Twilight passengers stay at the Grand Harbor Resort on the banks of the Mississippi and attached to a 25,000-square-foot water park. You can stroll from here to the renovated restaurants and nightlife of the city’s Old Main District, the National Mississippi River Museum and Aquarium, or even to casinos and wine-tasting rooms. On the float back to Le Claire, live musicians play regional folk music while you drink in the expansive scenery. Voyages happen three times a week from Memorial Day weekend through October.

Eat Smart: The renaissance of downtown Dubuque’s Old Main District has given rise to small, sophisticated eateries like Pepper Sprout. Dine in rich wood booths under exposed brick walls on dishes like grilled bison tenderloin with a red onion, caper, and horseradish or the mac and cheese with applewood bacon, spinach, tomato, and red onion in a smoked gouda cheese sauce.

Be Fit: Twenty-six miles of once bustling railroad tracks is now the excellent Heritage Trail, on the outskirts of Dubuque. Hike or bike past deep woodlands, river overlooks, interpretive sites, railroad artifacts, and limestone bluffs. Just south of town is the Mines of Spain State Recreation Area, a National Historic Landmark made up of 1,380 acres of wooded and prairie land. Here, you can hike or canoe through the Mississippi River Bluffland with its abundant wildlife of red-shouldered hawks, flying squirrels, white-tailed deer, and wild turkeys.

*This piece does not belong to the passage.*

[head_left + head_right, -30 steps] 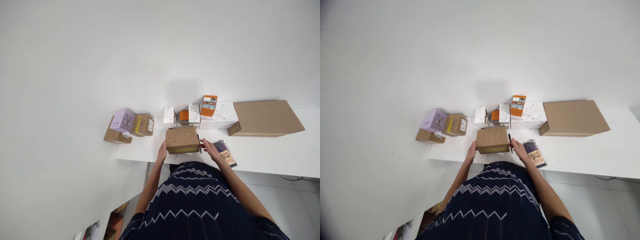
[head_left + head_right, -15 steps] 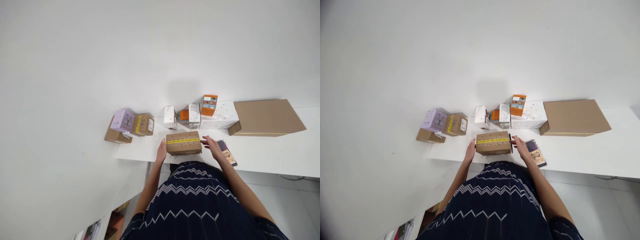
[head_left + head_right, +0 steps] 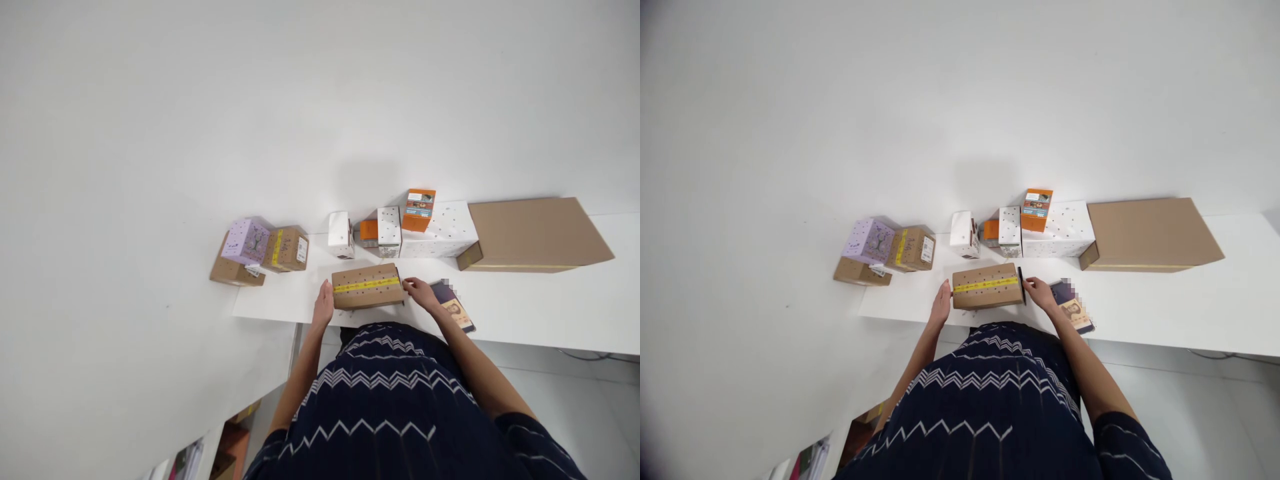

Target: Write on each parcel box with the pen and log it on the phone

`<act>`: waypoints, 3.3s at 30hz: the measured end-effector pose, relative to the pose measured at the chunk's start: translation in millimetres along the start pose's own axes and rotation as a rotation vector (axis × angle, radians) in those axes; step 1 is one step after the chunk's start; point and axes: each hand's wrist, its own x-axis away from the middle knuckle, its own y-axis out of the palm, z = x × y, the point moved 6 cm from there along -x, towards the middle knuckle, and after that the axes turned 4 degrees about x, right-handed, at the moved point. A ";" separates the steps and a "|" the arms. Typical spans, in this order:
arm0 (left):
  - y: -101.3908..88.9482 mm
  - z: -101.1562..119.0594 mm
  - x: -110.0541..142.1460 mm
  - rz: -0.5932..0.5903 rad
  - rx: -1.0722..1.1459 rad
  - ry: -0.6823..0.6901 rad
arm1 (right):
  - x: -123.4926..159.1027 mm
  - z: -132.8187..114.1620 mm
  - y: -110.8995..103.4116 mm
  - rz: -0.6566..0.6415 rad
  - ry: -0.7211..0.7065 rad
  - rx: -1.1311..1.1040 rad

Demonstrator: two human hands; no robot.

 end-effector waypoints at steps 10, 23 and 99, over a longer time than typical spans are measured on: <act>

Live Well: Iowa is rightfully proud of its native son Grant Wood, whose stoic American Gothic is one of the most famous paintings in the world. The Dubuque Museum of Art houses many of his works, which depict rural scenes of everyday life in celebration of Americana. The museum is also full of other regional artists who pay honor to bucolic Iowan landscapes and Mississippi River scenes. Peruse the art galleries of the West End District, home to the largest and oldest art gallery in Dubuque, the family-owned Creative Touch Gallery, housed in a large wood and brick building. You’ll find many contemporary Iowa artists here with works of historical buildings and neighborhoods of Dubuque.